## Exercise objective
Please restate each line of the data that follows word for word, skipping any image.

## Information provided
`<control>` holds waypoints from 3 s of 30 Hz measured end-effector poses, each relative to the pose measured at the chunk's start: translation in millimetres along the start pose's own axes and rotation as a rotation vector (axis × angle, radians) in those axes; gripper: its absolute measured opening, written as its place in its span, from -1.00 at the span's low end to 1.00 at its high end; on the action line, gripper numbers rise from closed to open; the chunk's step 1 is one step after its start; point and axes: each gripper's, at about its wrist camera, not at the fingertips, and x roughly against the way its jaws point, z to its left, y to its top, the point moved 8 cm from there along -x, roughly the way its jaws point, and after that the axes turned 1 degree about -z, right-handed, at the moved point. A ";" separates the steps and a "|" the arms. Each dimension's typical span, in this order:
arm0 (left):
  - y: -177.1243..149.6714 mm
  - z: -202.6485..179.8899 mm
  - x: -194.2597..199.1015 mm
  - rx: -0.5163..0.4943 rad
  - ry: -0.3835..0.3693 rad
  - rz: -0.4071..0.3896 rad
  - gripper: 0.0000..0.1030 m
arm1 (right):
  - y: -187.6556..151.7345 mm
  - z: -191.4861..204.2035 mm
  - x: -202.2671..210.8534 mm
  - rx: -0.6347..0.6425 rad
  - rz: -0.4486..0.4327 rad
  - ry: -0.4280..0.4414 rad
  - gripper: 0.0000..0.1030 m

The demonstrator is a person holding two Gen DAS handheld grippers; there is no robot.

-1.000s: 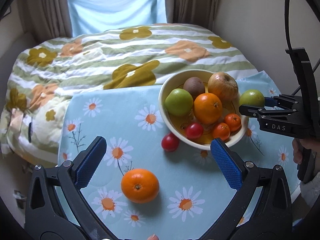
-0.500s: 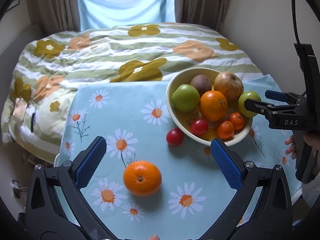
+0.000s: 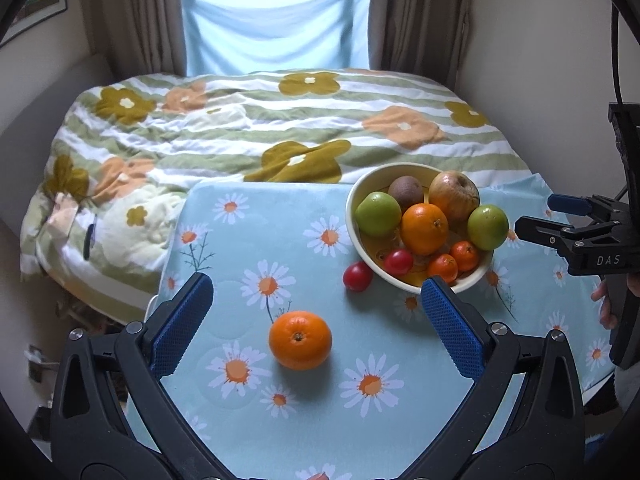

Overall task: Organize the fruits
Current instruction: 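Lower the large green fruit into the bowl and open the right tool, then reach and grasp the small orange on the cloth with the left tool, then grasp the red tomato with the right tool while the left tool holds the orange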

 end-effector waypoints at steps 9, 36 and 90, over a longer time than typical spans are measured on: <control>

## Solution to this task
`<control>` holds waypoints from 3 s of 30 Hz measured end-effector poses, each relative to the pose measured at the chunk's start: translation in millimetres along the start pose's own axes and rotation as a rotation vector (axis × angle, radians) in those axes; gripper: its absolute measured opening, written as its place in its span, from -1.00 at the span's low end to 1.00 at its high end; on the action line, gripper numbers rise from closed to open; the chunk's step 1 is one step after its start; point and axes: each gripper's, at about its wrist camera, not at the fingertips, and x roughly against the way its jaws point, z to its left, y to its top, the point moved 8 cm from there along -x, roughly the way its jaws point, and after that the axes turned 1 degree about -z, right-handed, at the moved point. A ";" separates the steps and a "|" the arms. Each dimension's typical span, in this order:
arm0 (left):
  - y: -177.1243..149.6714 mm
  - z: -202.6485..179.8899 mm
  - x: -194.2597..199.1015 mm
  - rx: -0.5163..0.4943 rad
  - ry: -0.3835..0.3693 rad
  - rz: -0.4071..0.3896 rad
  - gripper: 0.0000..0.1030 m
arm1 (right):
  - y: -187.6556..151.7345 mm
  - z: -191.4861..204.2035 mm
  - x: -202.2671..210.8534 mm
  - rx: -0.6347..0.6425 rad
  - rz: -0.4486..0.4327 rad
  - ry: -0.4280..0.4414 rad
  - gripper: 0.0000..0.1030 m

The demonstrator is a person holding two Gen DAS handheld grippers; there is no robot.

-1.000s: 
-0.500s: 
+0.000s: 

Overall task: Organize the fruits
Current instruction: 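Lower the large green fruit into the bowl and open the right tool, then reach and grasp the small orange on the cloth with the left tool, then grasp the red tomato with the right tool while the left tool holds the orange
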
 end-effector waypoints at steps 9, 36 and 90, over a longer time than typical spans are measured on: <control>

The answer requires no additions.